* _Your objective_: Count the lines below that contain the word "things", and give only that number.

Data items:
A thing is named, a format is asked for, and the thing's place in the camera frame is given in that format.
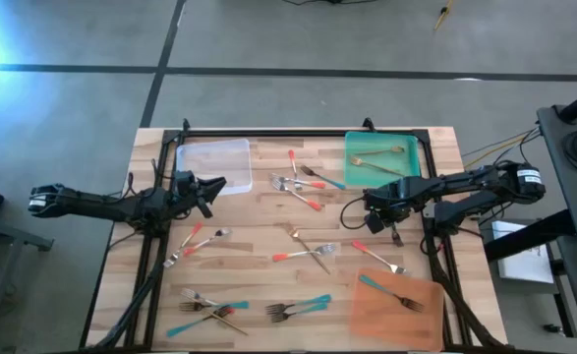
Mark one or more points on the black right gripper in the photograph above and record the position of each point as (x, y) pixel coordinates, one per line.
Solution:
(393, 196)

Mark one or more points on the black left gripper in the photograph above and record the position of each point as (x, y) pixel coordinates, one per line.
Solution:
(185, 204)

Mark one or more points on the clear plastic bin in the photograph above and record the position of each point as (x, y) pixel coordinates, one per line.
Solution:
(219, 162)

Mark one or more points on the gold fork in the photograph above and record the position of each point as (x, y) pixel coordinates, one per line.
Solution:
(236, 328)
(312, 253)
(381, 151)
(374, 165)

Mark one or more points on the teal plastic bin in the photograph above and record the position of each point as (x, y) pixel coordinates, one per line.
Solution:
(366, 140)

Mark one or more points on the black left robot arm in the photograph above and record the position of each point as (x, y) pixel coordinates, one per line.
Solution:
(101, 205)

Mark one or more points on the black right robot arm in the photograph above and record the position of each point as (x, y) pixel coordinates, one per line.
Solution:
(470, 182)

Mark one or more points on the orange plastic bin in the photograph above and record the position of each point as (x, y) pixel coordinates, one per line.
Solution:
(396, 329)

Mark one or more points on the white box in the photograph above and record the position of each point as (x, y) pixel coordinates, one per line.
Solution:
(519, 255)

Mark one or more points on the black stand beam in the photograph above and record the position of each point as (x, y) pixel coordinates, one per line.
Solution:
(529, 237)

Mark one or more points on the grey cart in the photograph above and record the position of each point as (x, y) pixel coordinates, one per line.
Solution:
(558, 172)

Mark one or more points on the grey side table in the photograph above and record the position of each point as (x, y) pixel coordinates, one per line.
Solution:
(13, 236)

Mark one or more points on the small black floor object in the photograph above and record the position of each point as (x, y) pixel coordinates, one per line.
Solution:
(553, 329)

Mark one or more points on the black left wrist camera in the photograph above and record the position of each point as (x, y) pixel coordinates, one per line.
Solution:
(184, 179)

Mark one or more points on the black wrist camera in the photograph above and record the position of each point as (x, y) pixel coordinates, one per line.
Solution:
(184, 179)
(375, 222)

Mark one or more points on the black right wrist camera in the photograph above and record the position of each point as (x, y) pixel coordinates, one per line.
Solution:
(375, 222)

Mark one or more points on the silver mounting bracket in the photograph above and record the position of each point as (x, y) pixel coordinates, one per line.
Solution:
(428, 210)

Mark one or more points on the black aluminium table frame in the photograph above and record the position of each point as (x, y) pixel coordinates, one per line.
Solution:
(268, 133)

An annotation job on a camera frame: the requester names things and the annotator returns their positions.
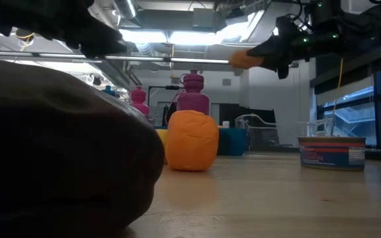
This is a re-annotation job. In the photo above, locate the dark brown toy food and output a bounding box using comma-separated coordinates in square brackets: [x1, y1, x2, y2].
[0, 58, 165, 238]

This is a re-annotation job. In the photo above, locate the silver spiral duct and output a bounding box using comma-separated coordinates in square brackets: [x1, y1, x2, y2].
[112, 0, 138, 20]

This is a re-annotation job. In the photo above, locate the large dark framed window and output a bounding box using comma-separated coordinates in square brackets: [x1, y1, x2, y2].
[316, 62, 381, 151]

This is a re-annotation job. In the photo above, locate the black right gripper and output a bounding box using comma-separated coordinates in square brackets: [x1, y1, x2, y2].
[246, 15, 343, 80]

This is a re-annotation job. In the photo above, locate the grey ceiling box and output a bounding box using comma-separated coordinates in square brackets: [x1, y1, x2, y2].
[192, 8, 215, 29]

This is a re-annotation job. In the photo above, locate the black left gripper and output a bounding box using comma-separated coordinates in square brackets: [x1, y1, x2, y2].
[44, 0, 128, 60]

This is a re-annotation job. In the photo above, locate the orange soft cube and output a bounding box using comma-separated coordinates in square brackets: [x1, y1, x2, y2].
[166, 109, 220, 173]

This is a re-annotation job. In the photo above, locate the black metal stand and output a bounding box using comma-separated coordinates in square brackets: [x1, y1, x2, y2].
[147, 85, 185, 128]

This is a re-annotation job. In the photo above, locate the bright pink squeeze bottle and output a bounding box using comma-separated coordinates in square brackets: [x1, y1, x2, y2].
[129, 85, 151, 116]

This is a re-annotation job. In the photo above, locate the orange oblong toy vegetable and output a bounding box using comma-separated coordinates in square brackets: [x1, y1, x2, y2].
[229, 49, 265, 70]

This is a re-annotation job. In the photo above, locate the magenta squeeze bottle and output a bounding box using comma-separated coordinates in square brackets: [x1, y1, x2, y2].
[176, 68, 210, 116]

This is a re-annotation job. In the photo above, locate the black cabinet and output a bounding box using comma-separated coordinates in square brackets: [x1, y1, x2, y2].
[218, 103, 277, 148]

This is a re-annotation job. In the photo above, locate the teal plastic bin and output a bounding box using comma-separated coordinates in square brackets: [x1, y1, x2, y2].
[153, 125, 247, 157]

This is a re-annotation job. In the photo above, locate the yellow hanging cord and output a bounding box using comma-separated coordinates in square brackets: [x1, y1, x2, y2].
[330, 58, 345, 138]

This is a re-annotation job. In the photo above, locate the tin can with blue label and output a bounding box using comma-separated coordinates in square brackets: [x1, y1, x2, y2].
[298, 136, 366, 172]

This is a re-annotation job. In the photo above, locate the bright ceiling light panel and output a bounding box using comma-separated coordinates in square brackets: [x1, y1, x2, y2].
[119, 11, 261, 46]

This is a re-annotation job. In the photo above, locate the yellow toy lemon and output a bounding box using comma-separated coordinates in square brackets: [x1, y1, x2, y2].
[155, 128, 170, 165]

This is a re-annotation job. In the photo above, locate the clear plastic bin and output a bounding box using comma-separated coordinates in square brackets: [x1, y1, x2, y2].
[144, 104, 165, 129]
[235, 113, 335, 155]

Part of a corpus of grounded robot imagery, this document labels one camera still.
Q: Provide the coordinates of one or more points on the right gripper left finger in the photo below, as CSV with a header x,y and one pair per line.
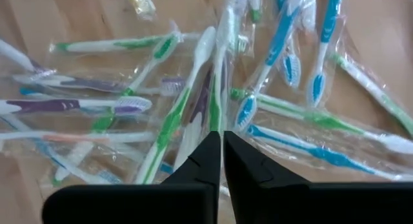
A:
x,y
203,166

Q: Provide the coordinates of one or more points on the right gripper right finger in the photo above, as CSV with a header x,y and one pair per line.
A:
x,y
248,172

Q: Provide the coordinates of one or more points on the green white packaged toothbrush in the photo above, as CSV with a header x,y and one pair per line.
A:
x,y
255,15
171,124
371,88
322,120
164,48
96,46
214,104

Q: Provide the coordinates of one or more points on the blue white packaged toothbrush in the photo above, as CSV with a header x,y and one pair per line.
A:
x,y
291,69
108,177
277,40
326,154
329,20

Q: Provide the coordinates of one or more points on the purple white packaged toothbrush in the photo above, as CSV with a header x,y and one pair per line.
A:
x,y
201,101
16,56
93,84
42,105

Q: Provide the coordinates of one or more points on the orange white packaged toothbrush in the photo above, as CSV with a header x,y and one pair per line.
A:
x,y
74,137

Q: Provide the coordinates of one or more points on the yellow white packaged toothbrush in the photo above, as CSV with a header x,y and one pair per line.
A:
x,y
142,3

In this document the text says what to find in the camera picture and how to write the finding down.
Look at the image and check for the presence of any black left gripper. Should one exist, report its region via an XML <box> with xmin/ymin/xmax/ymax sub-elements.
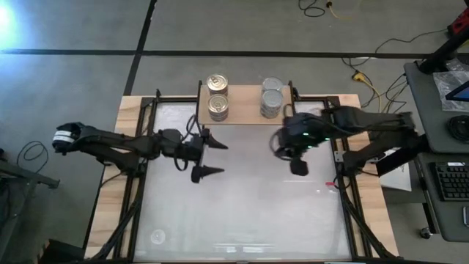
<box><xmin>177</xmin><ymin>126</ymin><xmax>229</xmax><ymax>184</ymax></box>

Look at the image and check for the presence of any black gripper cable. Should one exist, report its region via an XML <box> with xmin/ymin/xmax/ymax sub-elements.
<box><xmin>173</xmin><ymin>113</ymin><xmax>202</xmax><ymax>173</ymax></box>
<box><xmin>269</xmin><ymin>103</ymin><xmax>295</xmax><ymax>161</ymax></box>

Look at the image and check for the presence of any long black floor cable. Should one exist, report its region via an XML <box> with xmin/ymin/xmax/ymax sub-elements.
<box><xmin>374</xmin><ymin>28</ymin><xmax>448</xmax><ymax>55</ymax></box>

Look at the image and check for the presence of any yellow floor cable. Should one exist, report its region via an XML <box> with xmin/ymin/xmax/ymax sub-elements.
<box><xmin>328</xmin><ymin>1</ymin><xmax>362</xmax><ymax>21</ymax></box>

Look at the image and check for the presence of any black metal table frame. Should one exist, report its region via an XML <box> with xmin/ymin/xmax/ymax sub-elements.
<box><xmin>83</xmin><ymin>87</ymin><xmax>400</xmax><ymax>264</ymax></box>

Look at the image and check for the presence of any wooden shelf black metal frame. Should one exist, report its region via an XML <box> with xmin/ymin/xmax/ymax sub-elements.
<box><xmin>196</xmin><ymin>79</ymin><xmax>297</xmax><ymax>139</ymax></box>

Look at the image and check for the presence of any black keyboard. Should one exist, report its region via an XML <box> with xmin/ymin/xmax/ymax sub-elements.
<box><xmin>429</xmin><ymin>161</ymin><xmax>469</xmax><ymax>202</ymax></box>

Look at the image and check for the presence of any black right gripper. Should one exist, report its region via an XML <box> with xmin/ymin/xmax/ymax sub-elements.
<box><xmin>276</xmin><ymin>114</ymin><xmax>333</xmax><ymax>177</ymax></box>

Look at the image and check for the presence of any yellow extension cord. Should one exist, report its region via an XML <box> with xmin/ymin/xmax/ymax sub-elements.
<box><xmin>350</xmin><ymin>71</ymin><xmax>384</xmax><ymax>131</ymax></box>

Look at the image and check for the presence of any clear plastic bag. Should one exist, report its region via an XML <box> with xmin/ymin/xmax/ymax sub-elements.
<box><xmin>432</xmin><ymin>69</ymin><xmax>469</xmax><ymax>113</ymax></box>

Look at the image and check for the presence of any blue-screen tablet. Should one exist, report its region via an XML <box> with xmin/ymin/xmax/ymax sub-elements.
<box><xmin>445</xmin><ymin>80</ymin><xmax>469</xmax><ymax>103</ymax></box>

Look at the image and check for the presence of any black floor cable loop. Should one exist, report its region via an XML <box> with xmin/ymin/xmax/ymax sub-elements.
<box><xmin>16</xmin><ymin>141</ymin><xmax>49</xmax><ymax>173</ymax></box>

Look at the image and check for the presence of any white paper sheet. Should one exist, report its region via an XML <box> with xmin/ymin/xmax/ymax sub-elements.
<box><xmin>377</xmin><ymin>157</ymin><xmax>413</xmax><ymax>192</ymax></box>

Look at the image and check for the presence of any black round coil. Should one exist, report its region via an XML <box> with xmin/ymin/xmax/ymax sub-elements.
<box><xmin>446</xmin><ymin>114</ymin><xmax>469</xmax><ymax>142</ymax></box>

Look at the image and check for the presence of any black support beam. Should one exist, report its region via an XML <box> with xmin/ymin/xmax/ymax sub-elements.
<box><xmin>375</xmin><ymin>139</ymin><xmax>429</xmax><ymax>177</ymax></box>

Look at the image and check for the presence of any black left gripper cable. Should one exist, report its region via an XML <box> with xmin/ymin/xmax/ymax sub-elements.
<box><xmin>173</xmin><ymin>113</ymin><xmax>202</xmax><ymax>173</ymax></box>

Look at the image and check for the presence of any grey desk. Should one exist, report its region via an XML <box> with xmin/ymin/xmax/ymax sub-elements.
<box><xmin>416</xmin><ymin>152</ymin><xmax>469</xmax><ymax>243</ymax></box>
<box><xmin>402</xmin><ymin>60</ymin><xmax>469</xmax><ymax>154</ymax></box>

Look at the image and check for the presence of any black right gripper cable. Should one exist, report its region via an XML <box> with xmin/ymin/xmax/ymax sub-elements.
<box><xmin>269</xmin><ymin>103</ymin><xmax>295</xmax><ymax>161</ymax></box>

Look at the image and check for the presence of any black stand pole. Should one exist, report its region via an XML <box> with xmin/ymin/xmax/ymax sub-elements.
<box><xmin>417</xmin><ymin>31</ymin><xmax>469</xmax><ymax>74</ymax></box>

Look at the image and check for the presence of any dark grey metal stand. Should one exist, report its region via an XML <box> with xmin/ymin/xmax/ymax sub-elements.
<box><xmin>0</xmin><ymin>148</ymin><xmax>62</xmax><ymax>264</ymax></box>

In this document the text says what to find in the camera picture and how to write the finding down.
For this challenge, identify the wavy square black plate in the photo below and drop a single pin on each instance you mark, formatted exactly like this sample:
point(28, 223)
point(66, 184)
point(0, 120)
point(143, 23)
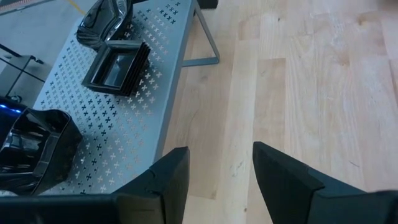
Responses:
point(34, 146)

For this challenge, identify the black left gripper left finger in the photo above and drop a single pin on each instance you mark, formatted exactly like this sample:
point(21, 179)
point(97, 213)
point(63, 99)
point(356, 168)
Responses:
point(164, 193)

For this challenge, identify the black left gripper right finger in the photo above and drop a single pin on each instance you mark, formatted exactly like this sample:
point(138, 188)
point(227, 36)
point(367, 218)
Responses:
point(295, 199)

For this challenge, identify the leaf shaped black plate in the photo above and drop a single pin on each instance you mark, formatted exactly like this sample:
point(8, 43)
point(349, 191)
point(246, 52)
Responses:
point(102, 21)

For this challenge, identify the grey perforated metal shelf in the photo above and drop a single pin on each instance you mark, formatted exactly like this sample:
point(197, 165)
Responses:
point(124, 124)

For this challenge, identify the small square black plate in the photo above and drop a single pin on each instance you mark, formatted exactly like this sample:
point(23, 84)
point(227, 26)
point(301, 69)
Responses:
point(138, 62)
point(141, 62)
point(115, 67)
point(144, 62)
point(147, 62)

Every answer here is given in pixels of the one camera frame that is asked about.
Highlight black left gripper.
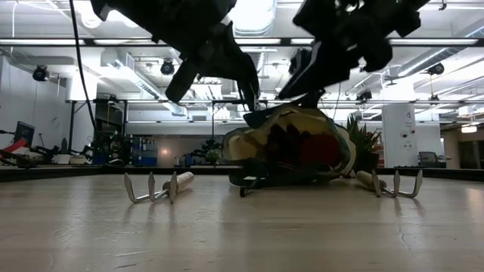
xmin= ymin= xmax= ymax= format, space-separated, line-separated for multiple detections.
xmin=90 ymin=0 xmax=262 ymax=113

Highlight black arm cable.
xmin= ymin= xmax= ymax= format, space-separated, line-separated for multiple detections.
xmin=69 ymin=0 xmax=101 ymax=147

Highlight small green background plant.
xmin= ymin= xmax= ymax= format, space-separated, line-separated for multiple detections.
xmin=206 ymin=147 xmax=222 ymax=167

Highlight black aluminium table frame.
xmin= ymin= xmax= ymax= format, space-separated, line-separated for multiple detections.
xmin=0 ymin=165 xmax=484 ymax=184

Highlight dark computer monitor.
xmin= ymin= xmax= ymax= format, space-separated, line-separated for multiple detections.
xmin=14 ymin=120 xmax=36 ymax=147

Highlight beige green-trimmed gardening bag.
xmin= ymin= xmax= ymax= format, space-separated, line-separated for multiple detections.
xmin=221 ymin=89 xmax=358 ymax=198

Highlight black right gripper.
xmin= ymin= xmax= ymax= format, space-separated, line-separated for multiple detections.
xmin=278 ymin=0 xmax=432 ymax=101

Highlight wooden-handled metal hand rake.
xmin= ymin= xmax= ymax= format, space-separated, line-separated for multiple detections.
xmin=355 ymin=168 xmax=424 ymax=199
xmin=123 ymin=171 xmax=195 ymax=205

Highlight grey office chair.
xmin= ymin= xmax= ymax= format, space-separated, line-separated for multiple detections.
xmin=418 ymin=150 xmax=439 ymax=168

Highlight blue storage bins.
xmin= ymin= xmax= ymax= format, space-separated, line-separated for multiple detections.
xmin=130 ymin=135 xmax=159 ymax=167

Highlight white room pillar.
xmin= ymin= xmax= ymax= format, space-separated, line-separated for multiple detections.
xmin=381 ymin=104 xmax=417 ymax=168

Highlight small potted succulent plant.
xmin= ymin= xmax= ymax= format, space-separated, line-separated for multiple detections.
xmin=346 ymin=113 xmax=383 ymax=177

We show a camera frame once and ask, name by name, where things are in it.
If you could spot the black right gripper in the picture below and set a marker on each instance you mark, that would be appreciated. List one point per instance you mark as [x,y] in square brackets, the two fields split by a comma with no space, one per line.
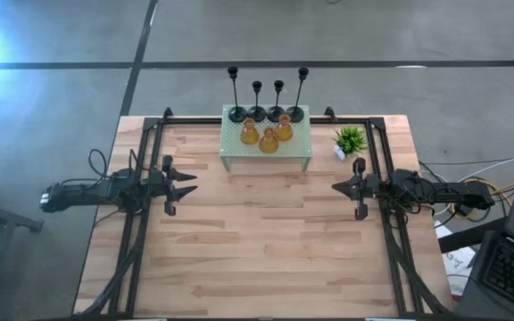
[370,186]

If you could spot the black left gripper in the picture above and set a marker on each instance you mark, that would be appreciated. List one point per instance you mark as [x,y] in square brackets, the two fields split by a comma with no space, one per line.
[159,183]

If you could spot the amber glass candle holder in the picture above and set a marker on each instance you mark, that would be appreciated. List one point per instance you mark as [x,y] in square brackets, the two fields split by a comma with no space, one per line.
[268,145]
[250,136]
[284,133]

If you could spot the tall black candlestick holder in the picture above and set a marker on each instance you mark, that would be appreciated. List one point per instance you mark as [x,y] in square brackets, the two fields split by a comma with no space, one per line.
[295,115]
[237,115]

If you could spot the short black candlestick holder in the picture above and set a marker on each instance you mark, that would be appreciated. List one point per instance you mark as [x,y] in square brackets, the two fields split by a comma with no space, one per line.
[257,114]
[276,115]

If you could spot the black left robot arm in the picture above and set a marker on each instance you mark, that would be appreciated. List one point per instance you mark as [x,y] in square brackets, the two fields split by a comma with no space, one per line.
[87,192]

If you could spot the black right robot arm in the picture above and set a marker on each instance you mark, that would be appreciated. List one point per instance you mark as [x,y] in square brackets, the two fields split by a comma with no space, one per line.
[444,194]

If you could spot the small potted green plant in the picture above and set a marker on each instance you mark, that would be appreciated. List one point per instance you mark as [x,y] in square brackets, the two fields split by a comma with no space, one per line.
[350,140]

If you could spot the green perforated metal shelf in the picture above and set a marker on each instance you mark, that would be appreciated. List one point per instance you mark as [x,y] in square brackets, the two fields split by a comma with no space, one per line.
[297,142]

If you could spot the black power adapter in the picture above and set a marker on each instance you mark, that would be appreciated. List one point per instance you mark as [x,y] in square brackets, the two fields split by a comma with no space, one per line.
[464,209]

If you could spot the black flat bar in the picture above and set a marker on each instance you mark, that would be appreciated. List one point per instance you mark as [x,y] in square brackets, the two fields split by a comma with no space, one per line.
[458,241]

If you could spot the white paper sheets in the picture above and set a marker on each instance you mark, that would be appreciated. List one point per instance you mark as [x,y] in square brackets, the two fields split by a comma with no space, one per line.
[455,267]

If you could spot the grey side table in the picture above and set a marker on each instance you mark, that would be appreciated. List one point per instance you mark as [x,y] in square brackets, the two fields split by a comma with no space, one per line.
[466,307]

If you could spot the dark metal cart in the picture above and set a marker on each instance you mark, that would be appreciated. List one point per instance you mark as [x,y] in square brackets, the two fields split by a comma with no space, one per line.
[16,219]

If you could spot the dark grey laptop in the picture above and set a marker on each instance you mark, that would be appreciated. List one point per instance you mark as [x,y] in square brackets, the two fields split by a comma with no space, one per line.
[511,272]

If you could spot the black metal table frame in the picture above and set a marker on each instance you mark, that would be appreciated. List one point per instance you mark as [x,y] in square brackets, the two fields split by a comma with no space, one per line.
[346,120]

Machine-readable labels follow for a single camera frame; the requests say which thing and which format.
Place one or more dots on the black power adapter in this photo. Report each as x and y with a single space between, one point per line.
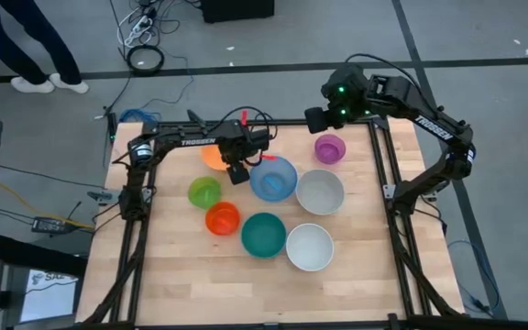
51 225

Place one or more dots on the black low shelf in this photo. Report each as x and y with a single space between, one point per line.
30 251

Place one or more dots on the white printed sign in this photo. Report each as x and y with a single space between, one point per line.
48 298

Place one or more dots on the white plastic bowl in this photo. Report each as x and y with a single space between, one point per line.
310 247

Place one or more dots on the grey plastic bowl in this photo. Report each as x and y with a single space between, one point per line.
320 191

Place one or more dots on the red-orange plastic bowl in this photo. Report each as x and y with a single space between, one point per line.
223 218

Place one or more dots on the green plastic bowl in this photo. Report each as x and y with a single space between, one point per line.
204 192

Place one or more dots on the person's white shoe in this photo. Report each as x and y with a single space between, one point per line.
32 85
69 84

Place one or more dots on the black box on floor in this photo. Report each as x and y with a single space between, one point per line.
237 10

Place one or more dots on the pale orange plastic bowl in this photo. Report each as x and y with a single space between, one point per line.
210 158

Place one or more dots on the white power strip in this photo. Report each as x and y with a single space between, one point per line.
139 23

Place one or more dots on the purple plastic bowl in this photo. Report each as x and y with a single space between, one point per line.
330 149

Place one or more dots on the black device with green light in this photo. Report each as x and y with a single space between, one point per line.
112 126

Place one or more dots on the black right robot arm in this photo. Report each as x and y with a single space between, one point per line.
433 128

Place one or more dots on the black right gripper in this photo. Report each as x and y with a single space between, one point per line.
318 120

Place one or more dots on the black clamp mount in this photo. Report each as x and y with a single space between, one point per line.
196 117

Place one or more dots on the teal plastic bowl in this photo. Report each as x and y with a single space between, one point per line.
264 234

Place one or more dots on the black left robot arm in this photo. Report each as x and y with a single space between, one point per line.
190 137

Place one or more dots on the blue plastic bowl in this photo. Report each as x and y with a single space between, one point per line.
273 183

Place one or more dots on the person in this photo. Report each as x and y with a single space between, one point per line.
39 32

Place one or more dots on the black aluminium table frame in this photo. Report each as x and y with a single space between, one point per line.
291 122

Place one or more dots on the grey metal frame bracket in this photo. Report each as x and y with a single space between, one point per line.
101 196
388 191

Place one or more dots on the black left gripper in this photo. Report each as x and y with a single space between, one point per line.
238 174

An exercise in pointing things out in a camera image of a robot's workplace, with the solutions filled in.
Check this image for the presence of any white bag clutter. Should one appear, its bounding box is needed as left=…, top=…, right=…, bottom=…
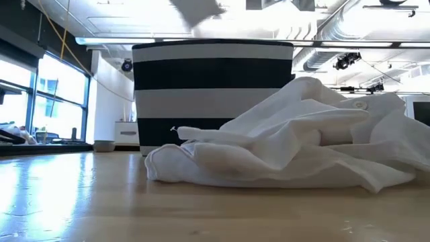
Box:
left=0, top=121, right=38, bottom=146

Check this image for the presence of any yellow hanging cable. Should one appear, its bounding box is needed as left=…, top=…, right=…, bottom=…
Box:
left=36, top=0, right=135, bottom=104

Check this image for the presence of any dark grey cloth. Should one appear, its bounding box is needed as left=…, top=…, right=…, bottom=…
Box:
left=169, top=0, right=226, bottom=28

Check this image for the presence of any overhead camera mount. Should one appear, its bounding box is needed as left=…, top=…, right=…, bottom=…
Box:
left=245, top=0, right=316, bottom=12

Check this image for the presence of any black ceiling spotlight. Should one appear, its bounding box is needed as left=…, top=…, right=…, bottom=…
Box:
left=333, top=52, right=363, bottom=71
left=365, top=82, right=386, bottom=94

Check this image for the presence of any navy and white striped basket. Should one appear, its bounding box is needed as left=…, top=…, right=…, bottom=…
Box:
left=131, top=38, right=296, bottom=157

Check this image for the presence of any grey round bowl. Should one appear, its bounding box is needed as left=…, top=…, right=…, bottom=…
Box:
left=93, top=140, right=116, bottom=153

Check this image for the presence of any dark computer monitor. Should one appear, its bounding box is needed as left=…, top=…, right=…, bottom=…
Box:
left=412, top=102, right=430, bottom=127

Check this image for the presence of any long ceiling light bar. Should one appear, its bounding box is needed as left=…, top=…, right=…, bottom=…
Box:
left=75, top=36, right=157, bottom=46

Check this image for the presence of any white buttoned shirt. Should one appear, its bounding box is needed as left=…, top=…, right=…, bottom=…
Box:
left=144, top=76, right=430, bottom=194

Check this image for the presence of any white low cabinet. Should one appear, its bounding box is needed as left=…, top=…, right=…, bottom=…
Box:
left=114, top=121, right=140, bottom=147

* _Written answer_: 3